SIGNS & SYMPTOMSThere are several forms of epilepsy (listed below), each with its own characteristics:
PETIT MAL EPILEPSY mostly affects children. The person stops activity and stares blankly around for a minute or so--unaware of what is happening.
GRAND MAL EPILEPSY affects all ages. The person loses consciousness, stiffens, then twitches and jerks uncontrollably. He or she may lose bladder control. The seizure lasts several minutes, and is often followed by deep sleep or mental confusion. Prior to the seizure, the person may have warning signals: a tense feeling; visual disturbances; smelling a bad odor; or hearing strange noises.
FOCAL EPILEPSY, in which a small part of the body begins twitching uncontrollably. The twitching spreads until it may involve the whole body. The person does not lose consciousness.
TEMPORAL-LOBE EPILEPSY, in which the person suddenly behaves out of character or inappropriately, such as becoming suddenly violent or angry; laughing for no reason; or making agitated or bizarre body movements, including odd chewing movements.
CAUSES & RISK FACTORSSeizures result from abnormal, excessive signals produced by the brain's nerve cells. It is caused by any of more than 50 brain disorders, but the organic cause can be determined in only 25% of cases. Common causes include:
Brain damage at birth.
Drug or alcohol abuse.
Severe head injury.
Brain infection.
Brain tumor or expanding lesion that compresses the brain (occasionally).

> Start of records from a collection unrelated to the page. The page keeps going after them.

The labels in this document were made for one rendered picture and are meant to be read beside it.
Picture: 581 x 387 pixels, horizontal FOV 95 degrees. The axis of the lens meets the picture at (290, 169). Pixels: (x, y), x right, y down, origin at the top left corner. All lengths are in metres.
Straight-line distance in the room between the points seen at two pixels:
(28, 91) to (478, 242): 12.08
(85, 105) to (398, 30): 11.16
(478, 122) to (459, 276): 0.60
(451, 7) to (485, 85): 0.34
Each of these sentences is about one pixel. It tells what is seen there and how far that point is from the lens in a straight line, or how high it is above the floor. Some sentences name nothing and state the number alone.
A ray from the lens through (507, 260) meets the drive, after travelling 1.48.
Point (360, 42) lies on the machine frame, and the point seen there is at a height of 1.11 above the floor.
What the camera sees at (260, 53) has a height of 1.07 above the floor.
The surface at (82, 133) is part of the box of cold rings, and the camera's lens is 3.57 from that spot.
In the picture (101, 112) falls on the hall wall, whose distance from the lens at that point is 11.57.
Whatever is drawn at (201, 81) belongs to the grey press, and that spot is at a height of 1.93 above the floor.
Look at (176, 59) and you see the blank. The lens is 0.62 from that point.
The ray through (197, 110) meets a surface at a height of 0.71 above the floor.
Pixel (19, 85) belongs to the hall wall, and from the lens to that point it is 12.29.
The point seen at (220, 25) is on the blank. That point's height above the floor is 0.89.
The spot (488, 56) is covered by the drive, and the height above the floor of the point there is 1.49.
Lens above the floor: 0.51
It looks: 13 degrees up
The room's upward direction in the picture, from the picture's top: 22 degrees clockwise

Family history of seizure disorders.
Exposure to toxic fumes.
Low blood sugar.
HOW TO PREVENTNo specific preventive measures.
WHAT TO EXPECT
DIAGNOSTIC MEASURES
Medical history and exam by a doctor.
Laboratory blood studies.
EEG, PET and MRI (See Glossary for all).
X-rays of the head.
CAT scan (See Glossary).
SURGERYIf a tumor, scar or abscess is causing epilepsy, surgery with microsurgical techniques may cure or improve it.
NORMAL COURSE OF ILLNESSEpilepsy is incurable, except in cases where it is caused by treatable brain damage, tumors or infection. However, anticonvulsant drugs can prevent most seizures and allow a near-normal life. Continuing physical activity is recommended.
POSSIBLE COMPLICATIONSContinuing seizures despite treatment and mental deterioration (rare).
HOW TO TREAT
NOTE -- Follow your doctor's instructions. These instructions are supplemental.
MEDICAL TREATMENTAfter diagnosis and possible surgery (rare), psychotherapy or counseling may help the patient and family learn to understand and live with the disorder.
HOME TREATMENT
Request and carry a Medic-Alert bracelet or pendant that shows you have epilepsy.
Avoid any circumstance that has triggered a seizure previously.
See CONVULSIONS for additional instructions.
MEDICATIONYour doctor will prescribe one or more anticonvulsant drugs. Your response to treatment will be monitored by checking blood and urine frequently. Medication changes or adjustments are often necessary. Learn as much as you can about your medications.
ACTIVITYNo restrictions (if seizures are under control), but scuba diving and mountain climbing should be avoided by people with epilepsy. Most states allow persons with epilepsy to drive a vehicle after being seizure-free for 1 year.
DIETNo special diet. Don't drink alcohol or take mind-altering drugs. They may decrease the effectiveness of your medication and provoke seizures.
CALL YOUR DOCTOR IF
You have a seizure seemingly related to exercise.
New, unexplained symptoms develop during treatment for epilepsy. Drugs used in treatment may produce side effects.